▸ **Work order**
Show only those lines of the entries where the string "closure" is found.
• • • •
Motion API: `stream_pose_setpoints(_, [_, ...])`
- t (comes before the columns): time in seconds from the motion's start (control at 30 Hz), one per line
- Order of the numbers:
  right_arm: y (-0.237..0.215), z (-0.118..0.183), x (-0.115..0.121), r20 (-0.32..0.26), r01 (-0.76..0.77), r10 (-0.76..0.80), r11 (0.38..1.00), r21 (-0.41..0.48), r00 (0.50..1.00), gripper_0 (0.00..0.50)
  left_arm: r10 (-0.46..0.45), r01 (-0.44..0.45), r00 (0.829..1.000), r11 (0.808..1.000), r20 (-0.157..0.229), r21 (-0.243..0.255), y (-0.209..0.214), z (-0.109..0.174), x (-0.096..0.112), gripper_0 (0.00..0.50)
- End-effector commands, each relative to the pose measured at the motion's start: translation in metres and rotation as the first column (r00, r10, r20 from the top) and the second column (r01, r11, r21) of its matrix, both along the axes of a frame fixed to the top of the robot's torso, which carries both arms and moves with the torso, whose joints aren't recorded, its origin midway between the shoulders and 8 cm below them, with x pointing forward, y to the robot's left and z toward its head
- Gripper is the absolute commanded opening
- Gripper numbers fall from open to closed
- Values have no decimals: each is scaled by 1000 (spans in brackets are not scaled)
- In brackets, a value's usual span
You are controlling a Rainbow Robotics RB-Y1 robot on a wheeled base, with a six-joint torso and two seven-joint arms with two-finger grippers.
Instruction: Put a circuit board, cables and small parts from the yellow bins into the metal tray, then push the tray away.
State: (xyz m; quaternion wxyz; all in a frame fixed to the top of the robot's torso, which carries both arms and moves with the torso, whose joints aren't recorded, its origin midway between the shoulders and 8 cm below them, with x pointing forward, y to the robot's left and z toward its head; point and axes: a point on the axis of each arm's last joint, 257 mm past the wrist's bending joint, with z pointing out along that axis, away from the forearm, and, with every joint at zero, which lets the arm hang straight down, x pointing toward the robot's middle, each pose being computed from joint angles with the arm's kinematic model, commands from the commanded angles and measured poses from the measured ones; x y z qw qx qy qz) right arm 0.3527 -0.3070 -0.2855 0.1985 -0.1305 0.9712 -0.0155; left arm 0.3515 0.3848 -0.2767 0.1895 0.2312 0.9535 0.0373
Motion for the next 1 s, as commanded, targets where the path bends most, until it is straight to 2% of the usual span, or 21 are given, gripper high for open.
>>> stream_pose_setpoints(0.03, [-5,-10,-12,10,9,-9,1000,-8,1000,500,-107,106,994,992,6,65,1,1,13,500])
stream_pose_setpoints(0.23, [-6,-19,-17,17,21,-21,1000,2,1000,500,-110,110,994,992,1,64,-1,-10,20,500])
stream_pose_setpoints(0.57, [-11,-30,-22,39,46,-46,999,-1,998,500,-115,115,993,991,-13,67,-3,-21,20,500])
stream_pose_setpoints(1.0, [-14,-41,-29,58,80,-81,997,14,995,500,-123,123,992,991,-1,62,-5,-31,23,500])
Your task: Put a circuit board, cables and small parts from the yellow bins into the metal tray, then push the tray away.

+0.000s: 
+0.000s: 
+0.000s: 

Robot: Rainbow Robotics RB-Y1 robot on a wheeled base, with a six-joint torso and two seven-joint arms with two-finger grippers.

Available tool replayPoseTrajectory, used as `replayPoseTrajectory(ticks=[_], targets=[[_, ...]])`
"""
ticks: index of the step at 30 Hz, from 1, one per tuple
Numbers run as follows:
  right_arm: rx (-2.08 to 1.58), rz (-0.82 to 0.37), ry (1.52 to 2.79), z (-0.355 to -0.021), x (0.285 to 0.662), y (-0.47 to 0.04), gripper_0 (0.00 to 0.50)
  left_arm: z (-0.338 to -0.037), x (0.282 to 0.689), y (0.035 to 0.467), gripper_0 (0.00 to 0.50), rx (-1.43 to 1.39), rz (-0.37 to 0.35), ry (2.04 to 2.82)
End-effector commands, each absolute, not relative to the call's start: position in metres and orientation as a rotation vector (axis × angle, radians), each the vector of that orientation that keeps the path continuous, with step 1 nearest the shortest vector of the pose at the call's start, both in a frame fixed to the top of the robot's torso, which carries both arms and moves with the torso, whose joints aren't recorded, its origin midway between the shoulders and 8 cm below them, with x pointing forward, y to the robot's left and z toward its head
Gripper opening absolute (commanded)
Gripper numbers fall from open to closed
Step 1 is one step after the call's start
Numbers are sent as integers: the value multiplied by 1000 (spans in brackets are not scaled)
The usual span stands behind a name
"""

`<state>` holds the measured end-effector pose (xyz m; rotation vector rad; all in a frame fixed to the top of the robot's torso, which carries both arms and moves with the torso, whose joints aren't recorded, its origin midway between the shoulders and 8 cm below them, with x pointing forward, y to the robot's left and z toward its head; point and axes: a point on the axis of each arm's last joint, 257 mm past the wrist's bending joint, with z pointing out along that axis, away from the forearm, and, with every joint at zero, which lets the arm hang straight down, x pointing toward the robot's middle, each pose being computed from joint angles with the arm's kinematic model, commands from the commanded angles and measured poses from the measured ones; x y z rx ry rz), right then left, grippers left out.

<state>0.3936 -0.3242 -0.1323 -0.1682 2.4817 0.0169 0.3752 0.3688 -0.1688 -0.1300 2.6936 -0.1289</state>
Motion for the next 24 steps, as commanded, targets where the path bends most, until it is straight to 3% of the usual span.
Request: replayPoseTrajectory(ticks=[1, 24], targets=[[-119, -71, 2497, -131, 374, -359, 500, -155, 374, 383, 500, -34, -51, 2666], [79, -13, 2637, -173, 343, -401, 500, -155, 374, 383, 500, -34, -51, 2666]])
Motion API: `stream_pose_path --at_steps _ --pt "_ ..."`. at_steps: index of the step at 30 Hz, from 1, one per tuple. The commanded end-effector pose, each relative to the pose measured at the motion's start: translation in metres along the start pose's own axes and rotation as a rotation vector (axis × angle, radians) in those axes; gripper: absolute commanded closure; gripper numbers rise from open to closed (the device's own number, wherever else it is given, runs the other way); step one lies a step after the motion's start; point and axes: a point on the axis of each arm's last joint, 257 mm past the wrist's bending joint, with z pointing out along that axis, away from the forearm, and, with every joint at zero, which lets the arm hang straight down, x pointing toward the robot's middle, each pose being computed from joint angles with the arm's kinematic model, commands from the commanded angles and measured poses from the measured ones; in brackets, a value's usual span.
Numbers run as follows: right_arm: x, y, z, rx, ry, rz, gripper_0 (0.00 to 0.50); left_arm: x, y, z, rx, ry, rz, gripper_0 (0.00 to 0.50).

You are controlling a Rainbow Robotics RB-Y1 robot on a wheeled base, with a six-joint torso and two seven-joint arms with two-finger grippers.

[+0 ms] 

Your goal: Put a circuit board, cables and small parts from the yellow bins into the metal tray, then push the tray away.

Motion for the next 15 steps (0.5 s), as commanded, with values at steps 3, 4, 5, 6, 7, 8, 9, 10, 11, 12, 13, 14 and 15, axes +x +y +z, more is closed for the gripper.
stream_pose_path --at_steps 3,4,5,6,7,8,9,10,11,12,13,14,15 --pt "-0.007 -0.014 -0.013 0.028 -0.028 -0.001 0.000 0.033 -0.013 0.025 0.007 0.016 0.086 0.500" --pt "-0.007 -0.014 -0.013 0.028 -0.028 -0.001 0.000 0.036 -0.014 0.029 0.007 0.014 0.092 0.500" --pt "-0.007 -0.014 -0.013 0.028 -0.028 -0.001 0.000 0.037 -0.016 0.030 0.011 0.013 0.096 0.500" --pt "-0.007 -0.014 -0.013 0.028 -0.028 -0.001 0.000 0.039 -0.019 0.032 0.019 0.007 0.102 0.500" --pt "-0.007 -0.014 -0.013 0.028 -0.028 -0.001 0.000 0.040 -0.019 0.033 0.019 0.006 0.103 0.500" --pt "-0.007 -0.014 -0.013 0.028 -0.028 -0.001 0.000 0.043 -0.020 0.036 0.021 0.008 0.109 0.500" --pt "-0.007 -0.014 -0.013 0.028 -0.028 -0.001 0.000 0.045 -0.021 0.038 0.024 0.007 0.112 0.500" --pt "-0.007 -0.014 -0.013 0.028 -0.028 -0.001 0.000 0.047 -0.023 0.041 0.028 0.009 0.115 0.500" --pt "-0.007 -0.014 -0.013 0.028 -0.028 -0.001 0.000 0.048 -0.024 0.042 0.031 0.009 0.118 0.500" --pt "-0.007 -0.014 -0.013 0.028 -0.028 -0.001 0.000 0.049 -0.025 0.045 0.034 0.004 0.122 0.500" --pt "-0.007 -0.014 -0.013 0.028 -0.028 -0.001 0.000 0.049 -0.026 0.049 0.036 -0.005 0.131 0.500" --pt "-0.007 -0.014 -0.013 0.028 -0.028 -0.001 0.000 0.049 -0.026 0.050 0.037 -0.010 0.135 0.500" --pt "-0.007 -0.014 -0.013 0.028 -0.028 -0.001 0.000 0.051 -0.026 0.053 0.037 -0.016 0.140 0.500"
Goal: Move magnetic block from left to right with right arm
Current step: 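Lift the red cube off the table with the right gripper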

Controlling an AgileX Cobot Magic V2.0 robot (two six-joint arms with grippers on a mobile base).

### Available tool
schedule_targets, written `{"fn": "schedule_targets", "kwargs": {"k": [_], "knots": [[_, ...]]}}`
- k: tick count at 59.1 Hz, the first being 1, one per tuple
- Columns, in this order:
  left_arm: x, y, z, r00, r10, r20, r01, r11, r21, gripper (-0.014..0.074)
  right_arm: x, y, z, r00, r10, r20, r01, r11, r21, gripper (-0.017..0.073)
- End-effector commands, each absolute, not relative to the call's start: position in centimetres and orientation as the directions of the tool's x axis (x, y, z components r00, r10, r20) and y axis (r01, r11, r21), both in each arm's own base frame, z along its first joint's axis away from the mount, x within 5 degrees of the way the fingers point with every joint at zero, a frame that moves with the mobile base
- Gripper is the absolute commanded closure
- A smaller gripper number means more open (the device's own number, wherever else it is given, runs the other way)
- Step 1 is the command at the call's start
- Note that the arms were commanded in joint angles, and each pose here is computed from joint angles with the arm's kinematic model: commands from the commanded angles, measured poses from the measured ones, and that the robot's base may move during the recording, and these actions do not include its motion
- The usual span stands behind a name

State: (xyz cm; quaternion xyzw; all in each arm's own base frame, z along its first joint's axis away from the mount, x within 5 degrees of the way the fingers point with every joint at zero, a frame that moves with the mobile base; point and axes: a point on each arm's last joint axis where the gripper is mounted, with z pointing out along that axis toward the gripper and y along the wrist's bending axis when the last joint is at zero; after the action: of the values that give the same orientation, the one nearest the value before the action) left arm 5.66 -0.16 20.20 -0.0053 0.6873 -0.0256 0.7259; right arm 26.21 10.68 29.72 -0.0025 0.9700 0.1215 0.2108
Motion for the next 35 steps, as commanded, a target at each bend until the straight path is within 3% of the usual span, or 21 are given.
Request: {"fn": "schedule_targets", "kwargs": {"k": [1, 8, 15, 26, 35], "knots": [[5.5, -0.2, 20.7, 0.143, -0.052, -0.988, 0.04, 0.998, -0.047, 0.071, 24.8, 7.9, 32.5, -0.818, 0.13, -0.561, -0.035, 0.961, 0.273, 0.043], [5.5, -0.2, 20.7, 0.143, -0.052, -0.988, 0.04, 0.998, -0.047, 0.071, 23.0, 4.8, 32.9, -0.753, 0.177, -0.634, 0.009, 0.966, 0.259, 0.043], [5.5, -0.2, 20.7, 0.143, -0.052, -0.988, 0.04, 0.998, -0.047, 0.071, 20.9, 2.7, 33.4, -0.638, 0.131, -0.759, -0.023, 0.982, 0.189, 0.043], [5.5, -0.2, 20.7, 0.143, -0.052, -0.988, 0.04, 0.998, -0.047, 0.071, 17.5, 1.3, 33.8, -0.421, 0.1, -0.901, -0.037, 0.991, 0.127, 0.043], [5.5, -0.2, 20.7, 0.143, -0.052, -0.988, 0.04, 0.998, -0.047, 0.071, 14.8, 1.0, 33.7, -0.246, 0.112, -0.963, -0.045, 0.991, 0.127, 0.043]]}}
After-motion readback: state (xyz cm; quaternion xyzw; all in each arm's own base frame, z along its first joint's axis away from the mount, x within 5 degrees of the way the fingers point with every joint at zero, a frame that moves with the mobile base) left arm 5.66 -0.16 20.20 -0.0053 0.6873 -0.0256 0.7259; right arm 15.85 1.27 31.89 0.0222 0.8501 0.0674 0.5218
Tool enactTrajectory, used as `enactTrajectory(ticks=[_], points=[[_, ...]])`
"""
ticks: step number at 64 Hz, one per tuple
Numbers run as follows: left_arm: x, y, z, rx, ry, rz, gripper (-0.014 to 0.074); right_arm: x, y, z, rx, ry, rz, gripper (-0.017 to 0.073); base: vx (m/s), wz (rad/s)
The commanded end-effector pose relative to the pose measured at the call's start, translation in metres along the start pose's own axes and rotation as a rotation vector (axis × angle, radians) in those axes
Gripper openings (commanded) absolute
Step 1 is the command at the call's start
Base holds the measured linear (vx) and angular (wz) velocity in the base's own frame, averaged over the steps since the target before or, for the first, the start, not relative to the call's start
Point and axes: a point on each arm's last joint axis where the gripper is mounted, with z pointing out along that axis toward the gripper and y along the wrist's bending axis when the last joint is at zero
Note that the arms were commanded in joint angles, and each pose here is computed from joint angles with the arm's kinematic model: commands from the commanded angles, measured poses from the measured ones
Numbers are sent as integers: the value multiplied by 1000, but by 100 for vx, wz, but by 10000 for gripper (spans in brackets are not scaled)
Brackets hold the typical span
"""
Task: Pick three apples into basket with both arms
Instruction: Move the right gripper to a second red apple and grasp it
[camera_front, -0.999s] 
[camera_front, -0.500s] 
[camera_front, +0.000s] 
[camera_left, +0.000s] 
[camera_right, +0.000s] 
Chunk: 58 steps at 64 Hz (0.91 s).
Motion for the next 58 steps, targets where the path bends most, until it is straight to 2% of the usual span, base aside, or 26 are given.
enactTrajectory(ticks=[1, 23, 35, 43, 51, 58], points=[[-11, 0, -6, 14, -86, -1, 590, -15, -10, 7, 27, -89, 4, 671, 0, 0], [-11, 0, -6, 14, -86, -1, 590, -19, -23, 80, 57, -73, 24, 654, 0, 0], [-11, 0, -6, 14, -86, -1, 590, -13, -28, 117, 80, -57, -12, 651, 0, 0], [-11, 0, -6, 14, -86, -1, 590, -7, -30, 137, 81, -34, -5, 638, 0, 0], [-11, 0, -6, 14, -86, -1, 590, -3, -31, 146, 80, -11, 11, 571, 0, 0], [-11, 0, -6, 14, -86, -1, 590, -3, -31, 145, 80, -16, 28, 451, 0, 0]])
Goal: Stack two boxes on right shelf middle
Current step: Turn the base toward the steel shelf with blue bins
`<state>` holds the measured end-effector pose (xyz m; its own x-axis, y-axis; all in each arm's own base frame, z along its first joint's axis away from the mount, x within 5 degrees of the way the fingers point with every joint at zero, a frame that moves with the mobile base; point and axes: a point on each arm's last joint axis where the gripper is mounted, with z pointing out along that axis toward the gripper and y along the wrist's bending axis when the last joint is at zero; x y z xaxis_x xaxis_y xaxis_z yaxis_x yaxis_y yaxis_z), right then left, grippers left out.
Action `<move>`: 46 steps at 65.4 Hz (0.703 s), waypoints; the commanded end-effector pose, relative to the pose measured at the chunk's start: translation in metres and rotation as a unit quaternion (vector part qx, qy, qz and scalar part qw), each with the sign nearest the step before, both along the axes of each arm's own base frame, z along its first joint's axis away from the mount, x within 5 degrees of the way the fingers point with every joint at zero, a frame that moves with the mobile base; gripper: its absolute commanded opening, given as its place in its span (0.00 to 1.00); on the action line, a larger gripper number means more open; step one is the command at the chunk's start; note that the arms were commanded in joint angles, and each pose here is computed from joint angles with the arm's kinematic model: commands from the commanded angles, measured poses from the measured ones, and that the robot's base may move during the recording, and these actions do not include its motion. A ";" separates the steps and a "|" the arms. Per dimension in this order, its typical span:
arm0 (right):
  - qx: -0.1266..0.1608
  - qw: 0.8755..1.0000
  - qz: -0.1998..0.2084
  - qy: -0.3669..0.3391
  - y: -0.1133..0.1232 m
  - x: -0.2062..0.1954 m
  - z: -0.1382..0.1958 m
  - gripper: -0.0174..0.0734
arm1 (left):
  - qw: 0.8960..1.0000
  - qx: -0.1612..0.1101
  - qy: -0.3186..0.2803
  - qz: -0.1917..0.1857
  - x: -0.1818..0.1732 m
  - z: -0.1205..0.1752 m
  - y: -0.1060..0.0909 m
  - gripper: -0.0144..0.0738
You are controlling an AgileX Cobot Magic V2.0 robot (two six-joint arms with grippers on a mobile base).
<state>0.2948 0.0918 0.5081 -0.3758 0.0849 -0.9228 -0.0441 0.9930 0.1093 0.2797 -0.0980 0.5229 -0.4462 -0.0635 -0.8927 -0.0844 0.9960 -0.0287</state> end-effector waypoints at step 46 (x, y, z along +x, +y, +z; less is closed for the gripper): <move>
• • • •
▸ **Answer box**
Motion API: `stream_pose_path --at_steps _ --pt "_ ..."`. at_steps: index of the step at 30 Hz, from 1, one per tuple. The commanded end-effector pose, each relative to the pose measured at the motion's start: translation in metres along the start pose's own axes and rotation as a rotation vector (axis × angle, radians) in those axes; gripper: absolute commanded closure; gripper numbers rise from open to closed (the device's own number, wherever else it is given, runs the other way); step one lies a step after the motion's start; point and axes: a point on the axis of each arm's last joint, 257 mm past the wrist's bending joint, with z pointing out along that axis, away from the forearm, and, with every joint at zero, which lets the arm hang straight down, x pointing toward the robot's middle, each pose being computed from joint angles with the arm's kinematic model, commands from the commanded angles and measured poses from the measured ones; in brackets, a value's usual span.
- Gripper is the absolute commanded closure

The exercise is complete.